DATA BELOW –
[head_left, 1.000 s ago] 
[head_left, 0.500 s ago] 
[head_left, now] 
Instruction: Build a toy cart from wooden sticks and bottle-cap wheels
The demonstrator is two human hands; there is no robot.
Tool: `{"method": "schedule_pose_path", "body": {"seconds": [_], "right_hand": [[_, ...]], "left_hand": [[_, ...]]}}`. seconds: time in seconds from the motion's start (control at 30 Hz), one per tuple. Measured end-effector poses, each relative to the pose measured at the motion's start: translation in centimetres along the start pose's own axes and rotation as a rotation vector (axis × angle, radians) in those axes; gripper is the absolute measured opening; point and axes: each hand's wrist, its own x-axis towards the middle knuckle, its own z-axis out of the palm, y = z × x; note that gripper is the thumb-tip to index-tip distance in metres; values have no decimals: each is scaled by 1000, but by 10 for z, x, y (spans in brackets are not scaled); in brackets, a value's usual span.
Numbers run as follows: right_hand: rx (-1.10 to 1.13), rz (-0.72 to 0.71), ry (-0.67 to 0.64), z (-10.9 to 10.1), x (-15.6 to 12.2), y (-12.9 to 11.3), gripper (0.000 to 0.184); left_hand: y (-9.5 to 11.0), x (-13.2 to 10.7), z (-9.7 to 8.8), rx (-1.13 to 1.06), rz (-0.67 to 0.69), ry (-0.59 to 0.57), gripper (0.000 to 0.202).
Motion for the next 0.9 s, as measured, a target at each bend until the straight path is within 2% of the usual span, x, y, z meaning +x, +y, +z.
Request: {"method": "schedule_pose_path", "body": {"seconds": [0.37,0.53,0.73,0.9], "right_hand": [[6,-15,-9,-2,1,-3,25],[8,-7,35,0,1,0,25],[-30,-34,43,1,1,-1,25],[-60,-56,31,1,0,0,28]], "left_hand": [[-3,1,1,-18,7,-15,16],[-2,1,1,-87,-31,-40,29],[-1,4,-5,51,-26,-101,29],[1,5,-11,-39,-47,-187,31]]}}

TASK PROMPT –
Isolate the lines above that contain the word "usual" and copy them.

ANSWER TO THIS EXERCISE –
Tool: `{"method": "schedule_pose_path", "body": {"seconds": [_], "right_hand": [[_, ...]], "left_hand": [[_, ...]]}}`. seconds: time in seconds from the motion's start (control at 30 Hz), one per tuple. Measured end-effector poses, each relative to the pose measured at the motion's start: translation in centimetres along the start pose's own axes and rotation as a rotation vector (axis × angle, radians) in those axes; gripper is the absolute measured opening; point and axes: each hand's wrist, its own x-axis towards the middle knuckle, its own z-axis out of the palm, y = z × x; note that gripper is the thumb-tip to index-tip distance in metres; values have no decimals: each is scaled by 1000, but by 10 for z, x, y (spans in brackets are not scaled); in brackets, a value's usual span.
Motion for the next 0.9 s, as measured, a target at each bend until the straight path is within 2% of the usual span, x, y, z meaning +x, +y, +z.

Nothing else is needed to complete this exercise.